Hay gritos y silbidos. Ya del otro lado Marcos siente el cuerpo vibrado. Camina, se mueve agitado porque el aire no alcanza. Respira con la boca abierta, va de un lado al otro, salta y exhala.
Después de que termina de soltar todo, después de que se libera de toda esa energía, nos acercamos y lo abrazamos. Ya es uno de los nuestros.
Al lado de la cama había juguetes desparramados, el lugar principal lo habitaba un elefante de madera, comprado en otro continente. No era exactamente un juguete, era un adorno que en otras casas se colocaba en estantes altos, rodeado de figuras de vidrio o cristal, pero él lo había incorporado al juego, lo hacía participar de las guerras en la alfombra.

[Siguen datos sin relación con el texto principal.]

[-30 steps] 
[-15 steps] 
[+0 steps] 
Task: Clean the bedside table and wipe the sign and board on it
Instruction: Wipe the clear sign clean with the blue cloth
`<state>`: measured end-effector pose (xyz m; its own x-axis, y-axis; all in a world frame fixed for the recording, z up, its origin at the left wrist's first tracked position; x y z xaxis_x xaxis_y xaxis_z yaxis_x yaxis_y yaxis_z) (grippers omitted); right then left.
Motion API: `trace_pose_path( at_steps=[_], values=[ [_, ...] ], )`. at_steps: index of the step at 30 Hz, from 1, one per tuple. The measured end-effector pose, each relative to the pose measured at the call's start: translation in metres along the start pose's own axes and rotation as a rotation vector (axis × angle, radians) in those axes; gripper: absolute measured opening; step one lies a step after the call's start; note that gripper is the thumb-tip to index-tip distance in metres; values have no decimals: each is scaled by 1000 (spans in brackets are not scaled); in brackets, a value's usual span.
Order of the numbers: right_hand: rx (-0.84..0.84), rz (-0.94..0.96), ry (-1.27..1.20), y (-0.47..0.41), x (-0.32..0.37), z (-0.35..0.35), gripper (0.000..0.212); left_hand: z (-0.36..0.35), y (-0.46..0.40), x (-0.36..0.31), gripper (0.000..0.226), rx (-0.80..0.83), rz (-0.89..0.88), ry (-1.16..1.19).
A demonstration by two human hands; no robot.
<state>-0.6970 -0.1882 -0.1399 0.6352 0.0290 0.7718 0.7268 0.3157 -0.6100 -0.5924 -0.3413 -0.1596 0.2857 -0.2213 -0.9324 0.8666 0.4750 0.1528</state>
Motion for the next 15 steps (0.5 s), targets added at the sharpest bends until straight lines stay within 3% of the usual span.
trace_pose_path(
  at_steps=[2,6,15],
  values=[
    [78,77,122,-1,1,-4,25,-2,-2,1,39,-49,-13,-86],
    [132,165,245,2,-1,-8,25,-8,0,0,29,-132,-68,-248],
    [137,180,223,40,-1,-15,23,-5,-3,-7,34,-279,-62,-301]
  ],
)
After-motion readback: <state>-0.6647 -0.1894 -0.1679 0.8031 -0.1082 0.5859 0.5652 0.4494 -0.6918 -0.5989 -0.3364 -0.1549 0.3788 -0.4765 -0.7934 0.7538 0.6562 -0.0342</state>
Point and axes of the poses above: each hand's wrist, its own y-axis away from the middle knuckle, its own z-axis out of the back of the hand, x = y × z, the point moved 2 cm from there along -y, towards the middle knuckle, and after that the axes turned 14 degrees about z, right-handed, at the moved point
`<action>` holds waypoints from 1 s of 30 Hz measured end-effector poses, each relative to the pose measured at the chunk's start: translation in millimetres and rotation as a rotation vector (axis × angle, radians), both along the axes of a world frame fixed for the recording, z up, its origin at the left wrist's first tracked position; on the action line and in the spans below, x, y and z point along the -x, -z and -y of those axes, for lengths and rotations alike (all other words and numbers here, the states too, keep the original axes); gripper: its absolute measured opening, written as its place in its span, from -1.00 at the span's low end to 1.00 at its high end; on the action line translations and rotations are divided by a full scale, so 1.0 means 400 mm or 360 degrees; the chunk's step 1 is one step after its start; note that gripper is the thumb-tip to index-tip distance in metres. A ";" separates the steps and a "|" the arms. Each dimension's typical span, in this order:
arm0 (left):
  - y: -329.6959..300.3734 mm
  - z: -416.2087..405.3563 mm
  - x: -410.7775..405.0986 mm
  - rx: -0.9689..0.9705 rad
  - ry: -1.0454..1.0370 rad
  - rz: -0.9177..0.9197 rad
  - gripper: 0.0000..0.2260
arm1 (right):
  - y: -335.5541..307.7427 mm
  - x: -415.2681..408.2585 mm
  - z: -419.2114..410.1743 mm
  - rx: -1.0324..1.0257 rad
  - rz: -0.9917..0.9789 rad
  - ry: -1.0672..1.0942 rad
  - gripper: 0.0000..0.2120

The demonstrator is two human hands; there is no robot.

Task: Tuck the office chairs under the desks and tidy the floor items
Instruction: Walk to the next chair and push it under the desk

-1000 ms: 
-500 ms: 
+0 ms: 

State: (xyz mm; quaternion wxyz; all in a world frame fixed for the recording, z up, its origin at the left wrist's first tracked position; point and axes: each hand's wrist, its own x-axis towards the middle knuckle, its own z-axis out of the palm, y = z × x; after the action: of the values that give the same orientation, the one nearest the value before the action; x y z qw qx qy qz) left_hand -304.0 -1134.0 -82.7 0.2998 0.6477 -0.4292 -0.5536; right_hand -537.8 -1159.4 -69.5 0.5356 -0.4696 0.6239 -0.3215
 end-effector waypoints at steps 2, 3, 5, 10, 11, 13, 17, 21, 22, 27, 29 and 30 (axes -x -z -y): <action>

Salió de la habitación. Rodeó la mesa del comedor sin hacer ruido, los padres dormían en su cuarto, pero de todas maneras tenía que moverse con cuidado. Encendió la tele y puso el volumen al mínimo. Se sentó cerca. Cuando estaba con ellos lo obligaban a quedarse en el sillón, lejos de la pantalla, pero lo que pasaba en la tele era más brillante cuando estaba cerca. Respiró pesado. Frente a su cara apacible los dibujos animados se movían rápido.
La casa estaba casi a oscuras. Desde una de las ventanas que daba al patio se podía ver parte del cielo. La tormenta estaba llegando. Por un momento fijó la vista en las nubes oscuras, con la boca abierta, para después comparar el tono gris con los colores de la pantalla.
Tuvo hambre. De la heladera sacó una botella de leche. Se sirvió un vaso y buscó galletitas de la lata. Sacó algunas de chocolate. Las otras, las de vainilla, las olió y las dejó en la mesa. Volvió a la tele. En el momento en el que la pantalla brillaba más se escuchó un trueno profundo, que tensó todos los vidrios de la casa. Respiró pesado.
Fue al baño. El piso de cerámica estaba frío, así que se movió rápido. Sin levantar la tapa apuró el pis, salpicó todo lo que podía salpicar. Pensó en limpiar con papel higiénico. Pero no lo hizo, prefirió dejar todo mojado. Al salir pasó entre el marco y la puerta entreabierta. Se suponía que iba a ser alto, pero no lo era. El proyecto de trazar líneas en la pared para marcar su crecimiento se había abandonado. Era pálido. Por el tono de piel y el color del pelo parecía un espectro. Todavía no conocía la palabra decepción, pero percibía la mirada que le dedicaban sus abuelos cuando le acariciaban la cabeza.